Praise for Scott Meyers’ first book, Effective C++:“I heartily recommend Effective C++ to anyone who aspires to mastery of C++ at the intermediate level or above.”
– The C/C++ User’s Journal

From the author of the indispensable Effective C++, here are 35 new ways to improve your programs and designs. Drawing on years of experience, Meyers explains how to write software that is more effective: more efficient, more robust, more consistent, more portable, and more reusable. In short, how to write C++ software that’s just plain better.

More Effective C++ includes:

  • Proven methods for improving program efficiency, including incisive examinations of the time/space costs of C++ language features
  • Comprehensive descriptions of advanced techniques used by C++ experts, including placement new, virtual constructors, smart pointers, reference counting, proxy classes, and double-dispatching
  • Examples of the profound impact of exception handling on the structure and behavior of C++ classes and functions
  • Practical treatments of new language features, including bool, mutable, explicit, namespaces, member templates, the Standard Template Library, and more. If your compilers don’t yet support these features, Meyers shows you how to get the job done without them.
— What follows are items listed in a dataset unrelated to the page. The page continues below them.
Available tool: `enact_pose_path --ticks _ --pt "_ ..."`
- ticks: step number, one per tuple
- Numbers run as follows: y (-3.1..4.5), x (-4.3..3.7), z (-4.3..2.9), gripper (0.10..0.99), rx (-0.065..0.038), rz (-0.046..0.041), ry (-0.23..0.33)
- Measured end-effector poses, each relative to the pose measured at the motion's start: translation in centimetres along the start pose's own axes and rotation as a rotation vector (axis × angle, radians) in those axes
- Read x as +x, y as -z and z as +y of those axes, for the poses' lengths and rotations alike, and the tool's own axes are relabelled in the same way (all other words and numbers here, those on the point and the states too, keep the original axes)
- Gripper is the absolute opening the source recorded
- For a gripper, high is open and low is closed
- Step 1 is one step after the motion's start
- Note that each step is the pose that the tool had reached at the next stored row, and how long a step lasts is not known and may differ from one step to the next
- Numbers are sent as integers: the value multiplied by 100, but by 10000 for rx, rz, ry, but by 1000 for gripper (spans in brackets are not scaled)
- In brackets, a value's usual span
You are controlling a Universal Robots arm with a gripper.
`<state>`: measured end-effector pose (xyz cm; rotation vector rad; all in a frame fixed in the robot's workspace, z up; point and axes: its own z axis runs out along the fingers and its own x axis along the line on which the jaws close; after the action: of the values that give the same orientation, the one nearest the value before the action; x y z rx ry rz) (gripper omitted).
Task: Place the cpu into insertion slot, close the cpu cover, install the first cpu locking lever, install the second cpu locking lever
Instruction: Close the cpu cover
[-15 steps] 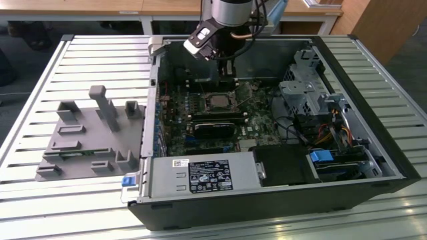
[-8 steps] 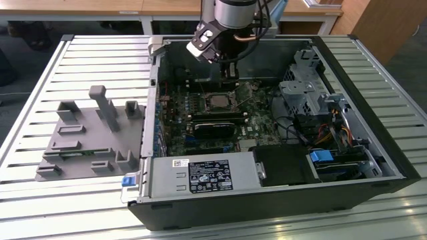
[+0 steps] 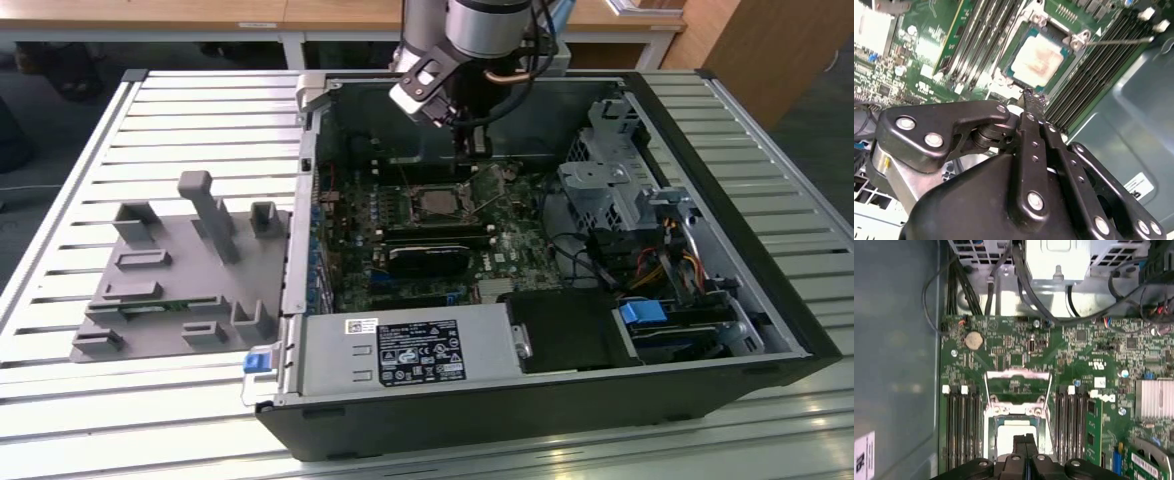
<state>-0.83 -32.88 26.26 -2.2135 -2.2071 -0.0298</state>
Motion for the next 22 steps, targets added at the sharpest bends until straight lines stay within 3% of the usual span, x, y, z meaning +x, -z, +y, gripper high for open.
enact_pose_path --ticks 4,11,22 --pt "-9 1 70 106 1 -2 20" --pt "-26 0 125 106 4 -1 155" --pt "-36 21 321 106 5 -1 185"
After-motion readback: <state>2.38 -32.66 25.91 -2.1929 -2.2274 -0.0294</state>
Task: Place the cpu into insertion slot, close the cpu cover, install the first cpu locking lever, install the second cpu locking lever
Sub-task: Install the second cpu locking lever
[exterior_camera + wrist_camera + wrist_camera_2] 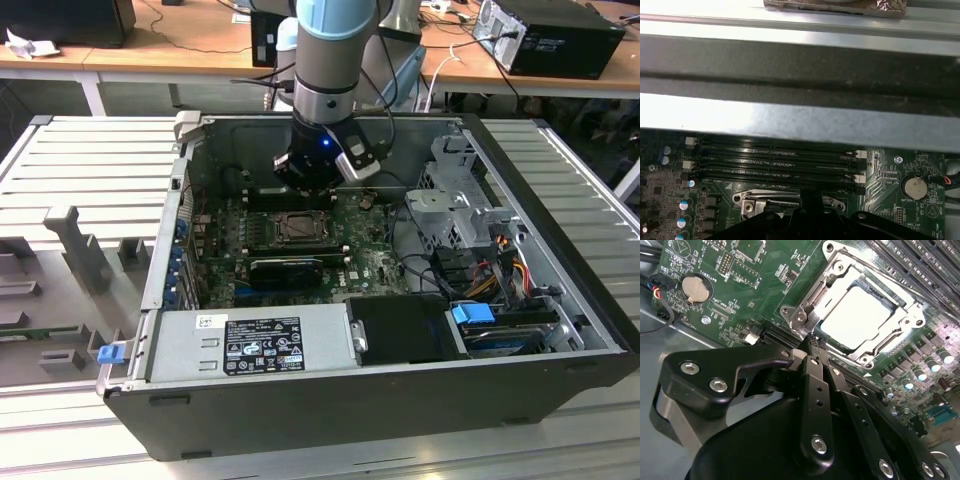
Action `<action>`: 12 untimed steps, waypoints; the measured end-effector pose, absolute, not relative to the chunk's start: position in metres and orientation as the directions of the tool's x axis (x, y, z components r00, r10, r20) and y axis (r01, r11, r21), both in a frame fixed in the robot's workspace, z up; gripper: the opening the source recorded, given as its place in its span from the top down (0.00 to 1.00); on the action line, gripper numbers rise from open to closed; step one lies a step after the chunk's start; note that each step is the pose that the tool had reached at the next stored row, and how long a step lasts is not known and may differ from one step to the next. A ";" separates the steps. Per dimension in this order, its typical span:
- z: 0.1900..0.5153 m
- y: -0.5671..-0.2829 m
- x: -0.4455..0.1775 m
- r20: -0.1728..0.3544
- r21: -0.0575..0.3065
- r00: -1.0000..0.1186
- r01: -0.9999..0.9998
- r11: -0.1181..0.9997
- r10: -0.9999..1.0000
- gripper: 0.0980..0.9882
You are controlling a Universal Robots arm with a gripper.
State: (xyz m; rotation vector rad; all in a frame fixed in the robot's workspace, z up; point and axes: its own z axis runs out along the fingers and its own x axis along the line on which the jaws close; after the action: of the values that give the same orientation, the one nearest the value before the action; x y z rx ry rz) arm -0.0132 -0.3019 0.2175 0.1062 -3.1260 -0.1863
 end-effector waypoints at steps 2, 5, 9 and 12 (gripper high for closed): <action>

More Effective C++ is filled with pragmatic, down-to-earth advice you’ll use every day. Like Effective C++ before it, More Effective C++ is essential reading for anyone working with C++.

About the Author

Scott Meyers is one of the world's foremost authorities on C++, providing training and consulting services to clients worldwide. He is the author of the best-selling Effective C++ series of books (Effective C++, More Effective C++, and Effective STL) and of the innovative Effective C++ CD. He is consulting editor for Addison Wesley's Effective Software Development Series and serves on the Advisory Board for The C++ Source (http://www.artima.com/cppsource). He holds a Ph.D. in Computer Science from Brown University. His web site is http://www.aristeia.com.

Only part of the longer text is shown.